## [ACTIVITY]
Given the material below, output exactly the lines from the line with "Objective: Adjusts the" to the line with "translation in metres", both ends included, and no other lines.

## [AVAILABLE DATA]

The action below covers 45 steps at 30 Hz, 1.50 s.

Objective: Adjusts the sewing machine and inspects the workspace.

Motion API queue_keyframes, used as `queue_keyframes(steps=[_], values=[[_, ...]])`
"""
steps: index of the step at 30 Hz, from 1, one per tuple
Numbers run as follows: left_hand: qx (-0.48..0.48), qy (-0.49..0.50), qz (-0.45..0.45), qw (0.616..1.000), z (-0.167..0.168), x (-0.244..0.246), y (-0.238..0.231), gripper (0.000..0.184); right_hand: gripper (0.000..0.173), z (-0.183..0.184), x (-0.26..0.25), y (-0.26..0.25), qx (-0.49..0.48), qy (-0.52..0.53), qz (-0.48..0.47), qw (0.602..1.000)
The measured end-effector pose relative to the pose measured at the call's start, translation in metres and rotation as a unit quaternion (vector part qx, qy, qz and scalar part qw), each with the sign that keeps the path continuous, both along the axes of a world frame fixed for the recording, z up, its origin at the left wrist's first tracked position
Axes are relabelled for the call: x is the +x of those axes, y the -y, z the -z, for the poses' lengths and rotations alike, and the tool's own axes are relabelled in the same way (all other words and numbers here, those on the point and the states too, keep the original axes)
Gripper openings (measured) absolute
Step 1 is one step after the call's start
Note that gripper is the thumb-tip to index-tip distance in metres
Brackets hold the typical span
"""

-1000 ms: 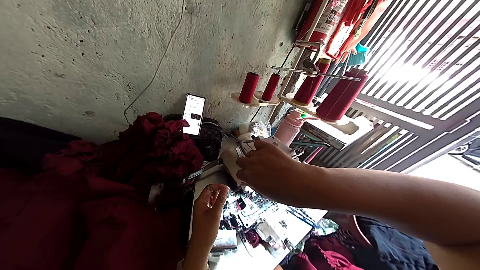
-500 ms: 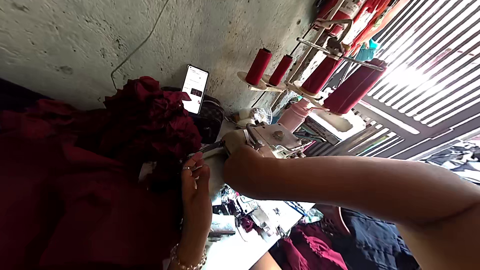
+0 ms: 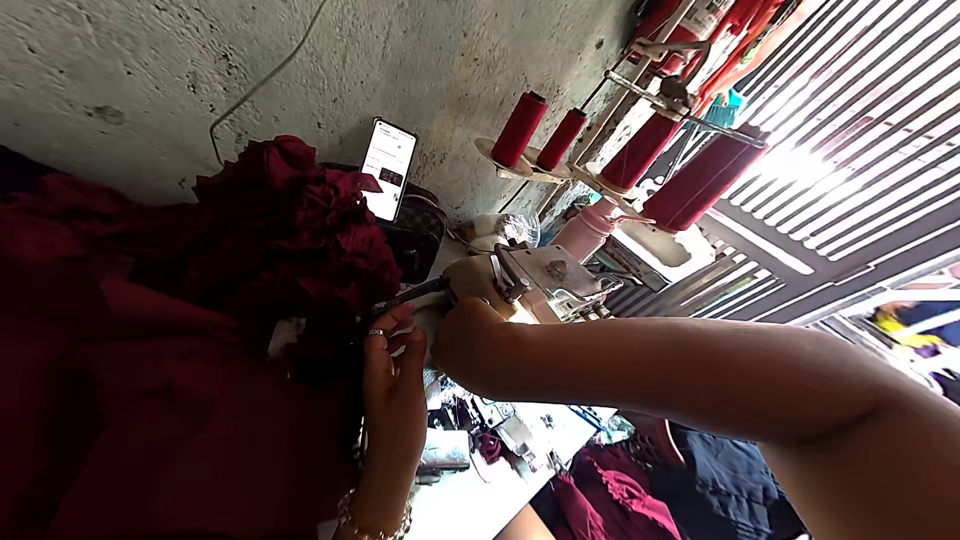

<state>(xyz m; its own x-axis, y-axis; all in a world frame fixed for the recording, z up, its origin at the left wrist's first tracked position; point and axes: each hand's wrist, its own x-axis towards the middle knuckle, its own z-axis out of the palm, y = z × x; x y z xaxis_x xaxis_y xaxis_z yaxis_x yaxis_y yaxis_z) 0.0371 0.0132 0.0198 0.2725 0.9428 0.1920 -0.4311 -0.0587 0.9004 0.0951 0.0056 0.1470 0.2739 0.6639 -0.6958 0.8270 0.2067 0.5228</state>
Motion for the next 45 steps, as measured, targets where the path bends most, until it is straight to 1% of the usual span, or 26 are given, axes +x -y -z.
queue_keyframes(steps=[10, 30, 45], values=[[0.001, -0.002, 0.001, 1.0, -0.0005, 0.0, 0.0002, 0.031, 0.014, -0.0064, -0.0017, 0.0008, 0.004, -0.01, 0.009, 1.0], [-0.002, 0.004, 0.001, 1.0, -0.0008, -0.0001, 0.0003, 0.03, 0.014, -0.0045, 0.0009, -0.0001, 0.005, -0.018, 0.008, 1.0], [-0.005, 0.006, 0.003, 1.0, -0.0013, -0.0003, 0.0007, 0.029, 0.011, 0.0015, 0.0009, -0.0037, 0.0, 0.01, 0.007, 1.0]])
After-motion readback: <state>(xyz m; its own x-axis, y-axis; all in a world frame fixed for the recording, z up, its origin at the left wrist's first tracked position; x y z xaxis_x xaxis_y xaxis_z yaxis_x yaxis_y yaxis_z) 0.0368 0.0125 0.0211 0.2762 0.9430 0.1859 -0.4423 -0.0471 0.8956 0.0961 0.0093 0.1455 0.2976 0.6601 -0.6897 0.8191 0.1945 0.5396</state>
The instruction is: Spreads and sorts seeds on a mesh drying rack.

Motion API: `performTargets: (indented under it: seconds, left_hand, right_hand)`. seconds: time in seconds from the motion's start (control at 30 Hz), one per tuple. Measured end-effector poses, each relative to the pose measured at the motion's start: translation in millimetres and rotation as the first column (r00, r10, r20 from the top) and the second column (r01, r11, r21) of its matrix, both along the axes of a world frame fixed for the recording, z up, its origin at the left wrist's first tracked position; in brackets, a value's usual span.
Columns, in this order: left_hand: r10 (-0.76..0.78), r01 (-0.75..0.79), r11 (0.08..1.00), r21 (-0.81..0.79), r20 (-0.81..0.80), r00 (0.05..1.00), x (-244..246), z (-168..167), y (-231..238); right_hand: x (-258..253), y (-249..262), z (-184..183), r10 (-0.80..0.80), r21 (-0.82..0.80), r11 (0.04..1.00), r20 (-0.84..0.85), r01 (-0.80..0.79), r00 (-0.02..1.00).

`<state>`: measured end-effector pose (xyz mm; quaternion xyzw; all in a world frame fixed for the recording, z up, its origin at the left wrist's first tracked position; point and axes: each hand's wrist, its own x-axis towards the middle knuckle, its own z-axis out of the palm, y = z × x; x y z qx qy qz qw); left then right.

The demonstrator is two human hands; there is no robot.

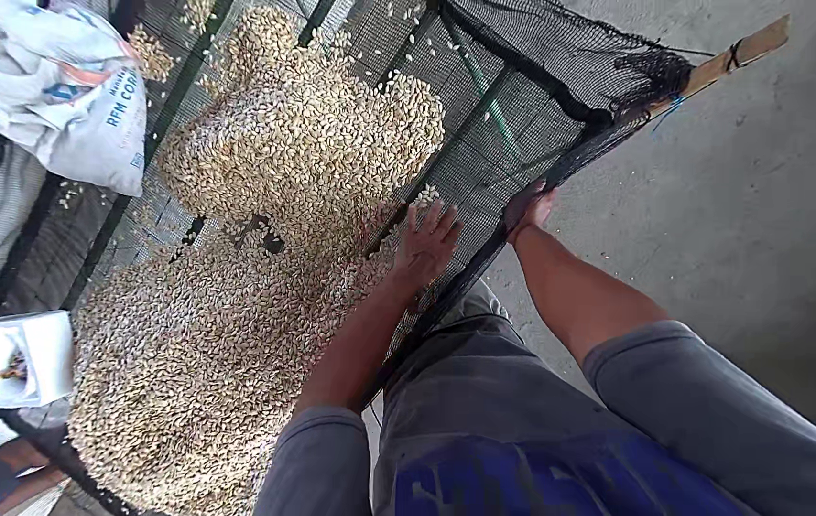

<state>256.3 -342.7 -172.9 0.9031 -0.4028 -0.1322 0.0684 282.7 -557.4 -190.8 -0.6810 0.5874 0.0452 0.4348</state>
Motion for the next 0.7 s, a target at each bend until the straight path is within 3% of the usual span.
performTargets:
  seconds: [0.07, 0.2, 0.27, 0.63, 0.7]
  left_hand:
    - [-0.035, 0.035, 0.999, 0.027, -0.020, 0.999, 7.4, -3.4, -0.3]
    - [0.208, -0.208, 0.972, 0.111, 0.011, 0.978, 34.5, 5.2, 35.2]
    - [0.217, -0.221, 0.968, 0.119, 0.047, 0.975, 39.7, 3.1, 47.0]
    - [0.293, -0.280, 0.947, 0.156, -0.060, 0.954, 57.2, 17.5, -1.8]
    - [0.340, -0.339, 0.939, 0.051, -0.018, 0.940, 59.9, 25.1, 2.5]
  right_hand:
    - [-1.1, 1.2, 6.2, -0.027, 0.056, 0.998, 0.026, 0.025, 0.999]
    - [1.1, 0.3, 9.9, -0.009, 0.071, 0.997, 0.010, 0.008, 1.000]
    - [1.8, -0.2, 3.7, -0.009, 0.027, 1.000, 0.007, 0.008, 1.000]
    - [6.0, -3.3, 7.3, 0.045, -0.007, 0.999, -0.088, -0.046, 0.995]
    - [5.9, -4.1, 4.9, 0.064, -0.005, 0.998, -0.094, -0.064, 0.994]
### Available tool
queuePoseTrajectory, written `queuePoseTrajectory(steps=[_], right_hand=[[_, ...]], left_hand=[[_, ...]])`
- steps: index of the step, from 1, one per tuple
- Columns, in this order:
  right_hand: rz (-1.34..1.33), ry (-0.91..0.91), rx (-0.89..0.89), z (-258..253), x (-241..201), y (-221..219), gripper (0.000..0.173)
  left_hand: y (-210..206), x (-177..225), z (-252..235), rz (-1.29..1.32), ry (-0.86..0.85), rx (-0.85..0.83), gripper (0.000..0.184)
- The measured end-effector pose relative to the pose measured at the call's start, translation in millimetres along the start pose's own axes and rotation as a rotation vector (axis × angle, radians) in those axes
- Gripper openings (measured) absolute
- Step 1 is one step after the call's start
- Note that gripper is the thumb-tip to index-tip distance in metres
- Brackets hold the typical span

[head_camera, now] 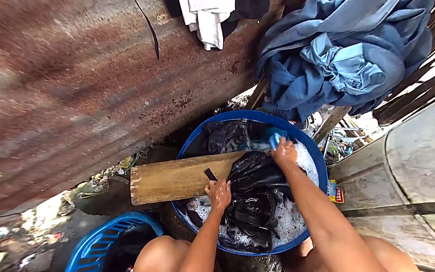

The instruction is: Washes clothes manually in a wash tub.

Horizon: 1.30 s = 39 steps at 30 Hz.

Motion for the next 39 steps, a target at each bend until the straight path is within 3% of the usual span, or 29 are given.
queuePoseTrajectory(steps=[3,7,9,12,14,17,19,22,25,28,32,35,37,39], right_hand=[[-0.079,0.032,0.021,23,-25,-18,0.072],[-0.061,0.285,-0.199,86,-88,-52,0.066],[-0.012,0.271,-0.209,70,-72,-43,0.067],[-0.065,0.05,-0.154,20,-5,-10,0.069],[-0.333,-0.081,-0.094,0,37,19,0.071],[-0.802,-0.167,0.05,10,72,39,0.059],[-0.886,-0.205,0.01,29,75,27,0.059],[-0.723,-0.214,-0.117,60,66,-22,0.067],[-0.706,-0.226,-0.161,78,66,-41,0.062],[-0.92,-0.177,0.019,81,78,-10,0.057],[-1.21,-0.125,0.295,105,90,67,0.048],[-1.377,0.07,0.502,115,79,105,0.035],[-1.412,0.236,0.6,108,67,116,0.039],[-1.375,0.347,0.635,88,54,115,0.05]], left_hand=[[-2,5,-5,-0.049,-0.013,0.034,0.045],[-4,5,-4,-0.071,0.031,0.026,0.042],[-6,5,-5,-0.057,-0.008,0.065,0.041],[-4,-1,-7,0.035,-0.047,0.135,0.044],[10,6,-11,0.224,0.019,0.094,0.043],[23,27,-22,0.457,0.075,-0.009,0.053],[17,36,-29,0.482,0.115,-0.052,0.064],[7,41,-29,0.618,0.108,-0.003,0.066],[12,56,-9,0.827,-0.026,0.047,0.05],[42,81,26,0.904,-0.197,0.175,0.036],[92,89,70,0.862,-0.422,0.393,0.03],[124,80,78,0.779,-0.564,0.555,0.016],[133,75,77,0.767,-0.595,0.608,0.013],[123,69,70,0.765,-0.537,0.599,0.021]])
Point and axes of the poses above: each hand's wrist, its own z-axis away from the middle knuckle, its own y-axis out of the back of the hand, x = y × z, the point moved 5 cm from there along -z, towards the middle knuckle, and after that the axes turned 3 degrees about -x, right-handed, at the moved point
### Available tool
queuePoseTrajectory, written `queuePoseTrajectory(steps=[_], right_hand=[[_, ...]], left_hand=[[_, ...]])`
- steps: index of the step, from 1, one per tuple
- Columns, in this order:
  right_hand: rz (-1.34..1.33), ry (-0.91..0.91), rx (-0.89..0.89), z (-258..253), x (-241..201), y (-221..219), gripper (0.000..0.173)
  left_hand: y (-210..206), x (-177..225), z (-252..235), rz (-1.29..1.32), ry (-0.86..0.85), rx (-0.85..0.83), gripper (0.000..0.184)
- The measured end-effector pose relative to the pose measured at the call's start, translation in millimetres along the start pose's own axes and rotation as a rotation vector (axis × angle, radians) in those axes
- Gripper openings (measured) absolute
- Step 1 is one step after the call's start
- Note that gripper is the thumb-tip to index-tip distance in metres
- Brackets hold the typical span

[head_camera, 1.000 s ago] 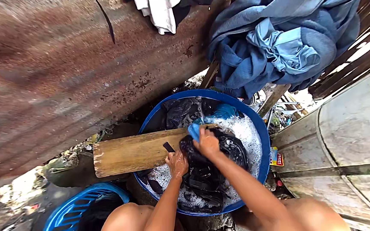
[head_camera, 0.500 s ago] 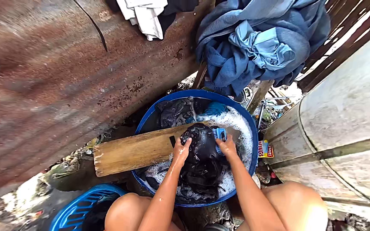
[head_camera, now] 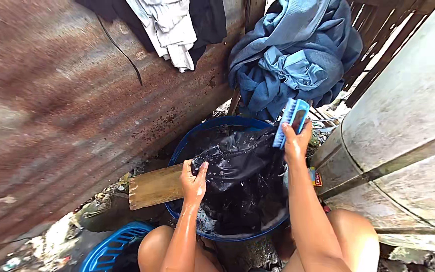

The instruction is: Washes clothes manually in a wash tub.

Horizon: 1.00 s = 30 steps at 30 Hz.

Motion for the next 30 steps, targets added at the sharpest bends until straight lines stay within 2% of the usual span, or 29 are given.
queuePoseTrajectory(steps=[2,6,8,10,11,12,14,16,18,20,23,25,27,29,30], right_hand=[[0.086,-0.028,-0.077,-12,30,-17,0.06],[0.466,-0.29,-0.377,-5,101,-34,0.066],[0.639,-0.437,-0.5,4,113,-36,0.067],[0.71,-0.488,-0.468,9,105,-41,0.067],[0.723,-0.473,-0.409,14,93,-46,0.068],[0.725,-0.434,-0.361,23,77,-56,0.069],[0.698,-0.285,-0.409,63,43,-91,0.07],[0.683,-0.107,-0.652,122,30,-137,0.065],[0.766,0.01,-0.915,162,42,-165,0.057],[0.898,-0.08,-0.953,142,63,-155,0.055],[1.059,-0.294,-0.722,73,111,-102,0.067],[1.012,-0.368,-0.609,66,121,-95,0.071],[0.911,-0.285,-0.694,101,98,-122,0.068],[0.863,-0.195,-0.945,140,76,-147,0.062],[0.87,-0.18,-1.009,143,76,-150,0.061]], left_hand=[[-9,-25,13,-0.047,0.152,-0.03,0.036],[-15,-73,43,-0.316,0.523,-0.154,0.061],[-8,-75,38,-0.366,0.673,-0.211,0.081],[-6,-71,23,-0.261,0.711,-0.222,0.097],[-7,-73,18,-0.189,0.708,-0.208,0.093],[-10,-76,14,-0.124,0.719,-0.183,0.079],[-21,-87,13,0.014,0.78,-0.108,0.053],[-30,-96,22,0.216,0.802,-0.032,0.045],[-36,-100,36,0.503,0.771,0.035,0.045],[-44,-108,40,0.67,0.956,0.162,0.048],[-47,-116,45,0.679,1.068,0.135,0.049],[-46,-118,46,0.685,1.082,0.143,0.047],[-52,-121,48,0.72,1.087,0.171,0.045],[-50,-121,52,0.754,1.07,0.182,0.045],[-48,-120,51,0.748,1.064,0.187,0.045]])
Point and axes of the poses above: each hand's wrist, its own z-axis away from the middle knuckle, its own y-axis out of the back of the hand, x = y × z, the point moved 5 cm from there along -z, towards the middle knuckle, and after that the axes turned 3 degrees about -x, right-handed, at the moved point
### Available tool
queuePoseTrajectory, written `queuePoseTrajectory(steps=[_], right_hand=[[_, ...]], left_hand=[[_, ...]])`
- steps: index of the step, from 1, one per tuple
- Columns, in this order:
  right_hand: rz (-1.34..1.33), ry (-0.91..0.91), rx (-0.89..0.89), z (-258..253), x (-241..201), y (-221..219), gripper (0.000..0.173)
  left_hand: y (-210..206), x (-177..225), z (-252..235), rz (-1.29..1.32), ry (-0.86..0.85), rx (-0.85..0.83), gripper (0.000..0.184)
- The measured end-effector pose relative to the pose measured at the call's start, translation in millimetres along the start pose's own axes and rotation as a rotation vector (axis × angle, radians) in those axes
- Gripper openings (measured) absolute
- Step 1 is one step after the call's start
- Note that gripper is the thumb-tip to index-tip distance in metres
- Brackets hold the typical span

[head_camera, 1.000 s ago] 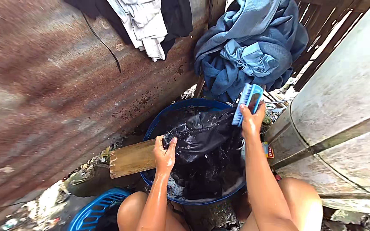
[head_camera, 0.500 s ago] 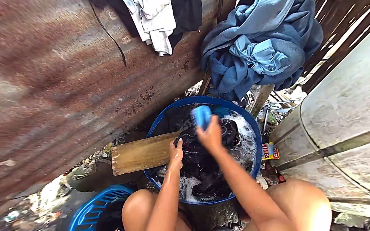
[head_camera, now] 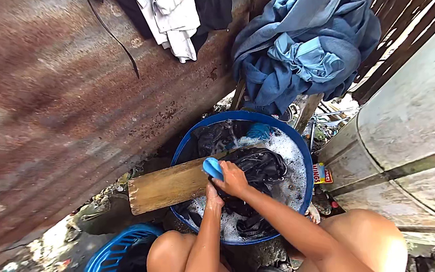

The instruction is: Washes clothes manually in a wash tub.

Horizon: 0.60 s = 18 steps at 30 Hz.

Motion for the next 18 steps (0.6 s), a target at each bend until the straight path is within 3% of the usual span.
queuePoseTrajectory(steps=[3,5,6,8,11,13,16,18], right_hand=[[0.076,-0.177,0.056,-25,63,24,0.067],[0.092,-0.333,0.123,-41,82,47,0.071],[0.064,-0.356,0.142,-38,73,50,0.073],[-0.051,-0.221,0.139,-17,24,36,0.072],[0.021,0.016,-0.106,12,-28,-10,0.064],[0.124,-0.099,-0.027,0,13,4,0.059],[0.167,-0.428,0.152,-25,114,59,0.07],[0.118,-0.512,0.207,-24,115,75,0.074]], left_hand=[[1,0,2,-0.037,0.043,0.045,0.042],[0,0,-2,-0.061,0.057,0.074,0.042],[2,-2,-2,-0.061,0.058,0.088,0.043],[2,-5,-5,-0.074,0.004,0.073,0.042],[9,-6,-1,-0.074,-0.145,-0.104,0.047],[5,0,-2,0.041,-0.054,0.058,0.039],[3,6,-4,0.047,-0.03,0.058,0.037],[5,1,-8,0.046,-0.038,0.076,0.036]])
Point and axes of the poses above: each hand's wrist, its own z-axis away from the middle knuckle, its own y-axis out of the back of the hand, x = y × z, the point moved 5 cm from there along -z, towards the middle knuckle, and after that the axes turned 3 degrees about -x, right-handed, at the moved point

## [ANSWER BELOW]
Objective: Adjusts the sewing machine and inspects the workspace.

Motion API queue_keyframes, used as `queue_keyframes(steps=[_], values=[[_, ...]])`
"""
steps: index of the step at 30 Hz, from 1, one per tuple
Numbers run as follows: left_hand: qx (-0.48..0.48), qy (-0.49..0.50), qz (-0.45..0.45), qw (0.616..1.000), z (-0.167..0.168), x (-0.244..0.246), y (-0.238..0.231), gripper (0.000..0.184); right_hand: gripper (0.000..0.173), z (-0.183..0.184), x (-0.26..0.25), y (-0.26..0.25), qx (-0.49..0.48), qy (-0.52..0.53), qz (-0.48..0.47), qw (0.602..1.000)
The measured end-effector pose relative to the pose measured at the call's start, translation in metres and rotation as a unit quaternion (vector part qx, qy, qz and scalar part qw), each with the sign that keeps the path continuous, both along the axes of a world frame fixed for the recording, z up, its origin at the left wrist's first tracked position

That completes the answer to the exercise.